Where do you turn for free datasets to use?
Here are my top 5 free dataset sources. There are MANY more resources available than what I’m going to mention here. These are a few that will give you access to millions of different datasets around the world though.
Data.gov is a large dataset aggregator and the home of the US Government’s open data.
There are 14 different major topics (from agriculture, public safety, to local government) so you have high chances to find a dataset that will be really interesting for you.
The search here is simple and you can browse the data sets directly, without registering. You can also apply filters by topic category, location, tags, file format, organizations and more to make your search more effective.
If you’ve spent any time looking at analytical commentary - especially around US elections - you’ve almost certainly heard of FiveThirtyEight.
FiveThiryEight originally focused on political analysis. The name comes from the number of electoral college members.
Now they also cover sports and general social topics of interest.
What you might not know about Five Thirty Eight though is they share the datasets behind their work both on their website and on Github.
This is a great resource to not only see datasets, but also see how a well-respected analytics organization provides meaningful insights and commentary on the data.

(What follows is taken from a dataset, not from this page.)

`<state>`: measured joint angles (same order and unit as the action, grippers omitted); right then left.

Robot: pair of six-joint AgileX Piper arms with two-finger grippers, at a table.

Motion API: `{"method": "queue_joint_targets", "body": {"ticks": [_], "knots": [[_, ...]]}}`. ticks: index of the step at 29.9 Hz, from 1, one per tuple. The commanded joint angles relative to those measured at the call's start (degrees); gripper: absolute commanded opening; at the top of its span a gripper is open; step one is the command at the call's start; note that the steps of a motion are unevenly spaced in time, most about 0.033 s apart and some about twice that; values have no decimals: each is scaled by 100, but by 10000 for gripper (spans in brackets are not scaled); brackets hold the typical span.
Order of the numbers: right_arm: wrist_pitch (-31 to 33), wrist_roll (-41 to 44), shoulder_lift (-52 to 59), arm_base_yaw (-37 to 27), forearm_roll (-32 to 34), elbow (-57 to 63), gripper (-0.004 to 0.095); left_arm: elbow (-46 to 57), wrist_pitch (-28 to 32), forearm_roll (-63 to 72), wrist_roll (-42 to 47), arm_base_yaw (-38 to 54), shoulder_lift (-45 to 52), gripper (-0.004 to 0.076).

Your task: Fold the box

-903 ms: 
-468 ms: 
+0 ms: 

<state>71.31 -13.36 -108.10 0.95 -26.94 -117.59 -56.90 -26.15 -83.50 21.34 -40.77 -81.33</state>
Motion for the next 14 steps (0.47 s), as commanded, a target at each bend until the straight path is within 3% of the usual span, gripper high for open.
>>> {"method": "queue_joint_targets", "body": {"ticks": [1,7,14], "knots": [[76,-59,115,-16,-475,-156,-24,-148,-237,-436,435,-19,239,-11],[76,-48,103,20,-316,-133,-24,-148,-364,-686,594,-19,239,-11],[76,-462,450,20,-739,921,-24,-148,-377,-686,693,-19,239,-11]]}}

Kaggle is a great resource not only for free datasets, but for data science topics in general.
In addition to a plethora of datasets that are easy to search, you can also build skills and submit your solutions to their competitions for a chance to win some substantial prizes.
Data.world is a bit different than some of the other resources on this list. Unlike many of the other resources which provide training / commentary / etc, data.world is focused primarily on data collaboration for companies.
While their primary focus is providing a platform for companies to store, organize, and collaborate around their own data, they also offer hundreds of thousands of free datasets for anyone that sets up an account.
The data in data.world covers all kinds of topics like finance, crime, economy, Twitter, NASA and more.
You can write SQL and SPARQL queries to explore numerous files at once and join multiple datasets as well as upload your own data.
No list of dataset resources would be complete without mentioning Google Dataset Search.
By accessing thousands of different repositories across the web, they’re able to provide access to almost 25 million different publicly available datasets.
A lot of the data in the search index comes from government agencies. In total, Google says, there are about 2 million U.S. government data sets in the index right now.
This means there is some overlap with the other sources mentioned, but it’s not a complete overlap.